If the criminal case has an outcome that’s favorable for the child, the law allows for the entire case file to be sealed away. You can also get authorization to have palmprints, fingerprints, photographs, mugshots, and any copies of the proceedings destroyed. Favorable outcomes tend to be acquittals following a trial, a dismissal of the charges, or a dismissal following an adjournment. If a person receives a youthful offender adjudication for unlawfully possessing marijuana, they can get their records sealed or destroyed once three years have passed since the event.
The protections that are available through a YO adjudication can have a significant impact on a child’s future. If you’re a youth who’s been accused of a crime, or you’re the parent of a youth who’s been accused of a crime, it’s vital to look for a skilled defense attorney. You can talk to them about the rules and regulations regarding YO adjudication and whether you’re a good candidate. If you are, then your lawyer can help you understand the steps you need to take to prove to the judge that you’re worth the fresh start.

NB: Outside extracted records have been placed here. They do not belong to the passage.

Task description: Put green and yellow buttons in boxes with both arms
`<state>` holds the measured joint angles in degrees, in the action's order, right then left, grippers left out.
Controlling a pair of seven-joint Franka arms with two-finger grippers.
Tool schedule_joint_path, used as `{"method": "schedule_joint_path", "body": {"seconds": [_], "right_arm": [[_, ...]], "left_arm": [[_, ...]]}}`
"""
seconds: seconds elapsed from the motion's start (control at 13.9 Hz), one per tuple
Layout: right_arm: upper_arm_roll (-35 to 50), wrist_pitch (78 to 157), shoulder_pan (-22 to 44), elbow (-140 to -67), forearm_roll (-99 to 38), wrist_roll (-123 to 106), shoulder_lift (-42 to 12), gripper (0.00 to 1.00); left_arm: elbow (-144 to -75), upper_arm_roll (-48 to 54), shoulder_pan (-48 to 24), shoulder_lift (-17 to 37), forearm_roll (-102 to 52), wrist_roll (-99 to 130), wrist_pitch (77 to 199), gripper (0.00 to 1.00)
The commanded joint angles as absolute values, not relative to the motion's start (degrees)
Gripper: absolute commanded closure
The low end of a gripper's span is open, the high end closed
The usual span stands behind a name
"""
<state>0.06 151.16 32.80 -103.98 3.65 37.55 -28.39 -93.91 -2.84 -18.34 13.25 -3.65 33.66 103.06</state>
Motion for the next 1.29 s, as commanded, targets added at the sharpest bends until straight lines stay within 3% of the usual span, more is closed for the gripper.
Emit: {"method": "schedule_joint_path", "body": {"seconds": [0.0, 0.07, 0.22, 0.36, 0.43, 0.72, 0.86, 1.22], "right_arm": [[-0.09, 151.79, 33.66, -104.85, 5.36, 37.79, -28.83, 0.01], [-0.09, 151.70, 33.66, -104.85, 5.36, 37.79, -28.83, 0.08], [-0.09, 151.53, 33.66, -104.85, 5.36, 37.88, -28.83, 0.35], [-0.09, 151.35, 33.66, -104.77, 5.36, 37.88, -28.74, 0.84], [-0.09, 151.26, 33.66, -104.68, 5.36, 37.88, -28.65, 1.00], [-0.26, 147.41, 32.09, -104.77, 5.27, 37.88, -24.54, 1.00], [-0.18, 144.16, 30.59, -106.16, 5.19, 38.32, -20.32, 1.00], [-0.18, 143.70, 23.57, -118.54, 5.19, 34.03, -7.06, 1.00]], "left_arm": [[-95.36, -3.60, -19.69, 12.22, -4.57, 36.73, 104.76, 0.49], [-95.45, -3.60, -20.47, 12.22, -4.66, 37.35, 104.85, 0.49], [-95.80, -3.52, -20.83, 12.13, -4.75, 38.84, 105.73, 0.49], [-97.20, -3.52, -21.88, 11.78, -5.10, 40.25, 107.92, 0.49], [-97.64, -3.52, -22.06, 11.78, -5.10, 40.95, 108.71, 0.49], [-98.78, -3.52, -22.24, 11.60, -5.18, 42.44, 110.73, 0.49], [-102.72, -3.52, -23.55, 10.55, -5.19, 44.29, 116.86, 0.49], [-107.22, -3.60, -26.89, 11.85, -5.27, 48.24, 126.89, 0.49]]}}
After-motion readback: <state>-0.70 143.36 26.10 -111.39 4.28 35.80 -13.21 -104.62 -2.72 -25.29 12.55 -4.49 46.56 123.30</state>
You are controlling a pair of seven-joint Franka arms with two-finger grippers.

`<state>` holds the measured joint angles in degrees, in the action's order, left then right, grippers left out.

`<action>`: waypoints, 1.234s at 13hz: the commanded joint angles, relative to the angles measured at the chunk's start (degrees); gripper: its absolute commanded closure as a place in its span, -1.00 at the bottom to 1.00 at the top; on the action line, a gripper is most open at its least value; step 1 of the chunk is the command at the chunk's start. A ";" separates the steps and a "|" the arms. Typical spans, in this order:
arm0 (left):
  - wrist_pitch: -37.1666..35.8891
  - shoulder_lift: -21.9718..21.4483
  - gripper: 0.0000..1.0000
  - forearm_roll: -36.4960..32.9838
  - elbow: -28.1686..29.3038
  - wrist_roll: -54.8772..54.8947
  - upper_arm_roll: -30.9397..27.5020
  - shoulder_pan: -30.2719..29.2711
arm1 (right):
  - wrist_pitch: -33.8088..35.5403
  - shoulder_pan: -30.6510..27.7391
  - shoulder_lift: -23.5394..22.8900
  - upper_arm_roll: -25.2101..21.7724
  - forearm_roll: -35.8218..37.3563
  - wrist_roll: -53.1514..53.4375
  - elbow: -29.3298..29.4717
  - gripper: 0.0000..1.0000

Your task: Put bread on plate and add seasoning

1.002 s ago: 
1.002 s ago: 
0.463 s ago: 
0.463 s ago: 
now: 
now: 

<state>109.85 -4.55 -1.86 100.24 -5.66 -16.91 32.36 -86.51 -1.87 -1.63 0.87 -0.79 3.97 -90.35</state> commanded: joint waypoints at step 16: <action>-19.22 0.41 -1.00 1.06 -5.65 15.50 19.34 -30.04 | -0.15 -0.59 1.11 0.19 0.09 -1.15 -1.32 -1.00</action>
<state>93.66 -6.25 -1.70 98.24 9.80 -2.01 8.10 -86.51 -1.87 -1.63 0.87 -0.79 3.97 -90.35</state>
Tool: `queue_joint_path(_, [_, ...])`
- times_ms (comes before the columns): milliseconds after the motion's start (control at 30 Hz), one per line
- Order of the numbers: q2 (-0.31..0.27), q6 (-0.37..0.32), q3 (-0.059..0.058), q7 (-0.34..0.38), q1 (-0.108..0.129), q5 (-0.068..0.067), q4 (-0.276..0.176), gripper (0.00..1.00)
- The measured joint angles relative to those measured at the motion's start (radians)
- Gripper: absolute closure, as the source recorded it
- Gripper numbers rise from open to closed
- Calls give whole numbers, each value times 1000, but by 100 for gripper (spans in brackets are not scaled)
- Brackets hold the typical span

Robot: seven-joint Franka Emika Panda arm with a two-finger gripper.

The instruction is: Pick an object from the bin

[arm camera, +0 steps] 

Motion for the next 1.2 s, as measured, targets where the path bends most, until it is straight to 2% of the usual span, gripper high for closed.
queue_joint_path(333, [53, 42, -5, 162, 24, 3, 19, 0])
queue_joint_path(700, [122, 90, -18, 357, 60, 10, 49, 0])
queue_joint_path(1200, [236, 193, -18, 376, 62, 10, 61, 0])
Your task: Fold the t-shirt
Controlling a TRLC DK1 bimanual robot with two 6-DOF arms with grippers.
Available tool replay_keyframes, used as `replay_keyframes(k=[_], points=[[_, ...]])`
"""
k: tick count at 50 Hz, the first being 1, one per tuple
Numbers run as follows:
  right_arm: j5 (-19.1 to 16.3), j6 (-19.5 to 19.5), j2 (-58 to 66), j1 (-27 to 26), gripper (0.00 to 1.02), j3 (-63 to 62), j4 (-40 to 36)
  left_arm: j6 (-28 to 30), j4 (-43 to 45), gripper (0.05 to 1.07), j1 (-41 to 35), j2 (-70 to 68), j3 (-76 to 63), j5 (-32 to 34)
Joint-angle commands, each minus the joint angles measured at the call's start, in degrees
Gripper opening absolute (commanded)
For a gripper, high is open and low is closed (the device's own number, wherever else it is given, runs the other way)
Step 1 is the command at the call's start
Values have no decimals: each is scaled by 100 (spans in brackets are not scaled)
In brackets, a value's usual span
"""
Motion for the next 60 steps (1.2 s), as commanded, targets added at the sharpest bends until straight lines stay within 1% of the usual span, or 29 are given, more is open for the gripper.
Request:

Some youthful offenders may be charged with crimes that are only illegal because of the perpetrator’s age. Criminal charges of this type include:
- running from home
- repeatedly skipping school
- violating town curfew
- using tobacco, alcohol, and any other age-restricted substances
- acting outside the control of their guardians
Sometimes parents involve law enforcement because they’re not sure what else to do. These kids need to have someone in their corner, and they shouldn’t lose their whole futures because of unhappy mistakes in adolescence.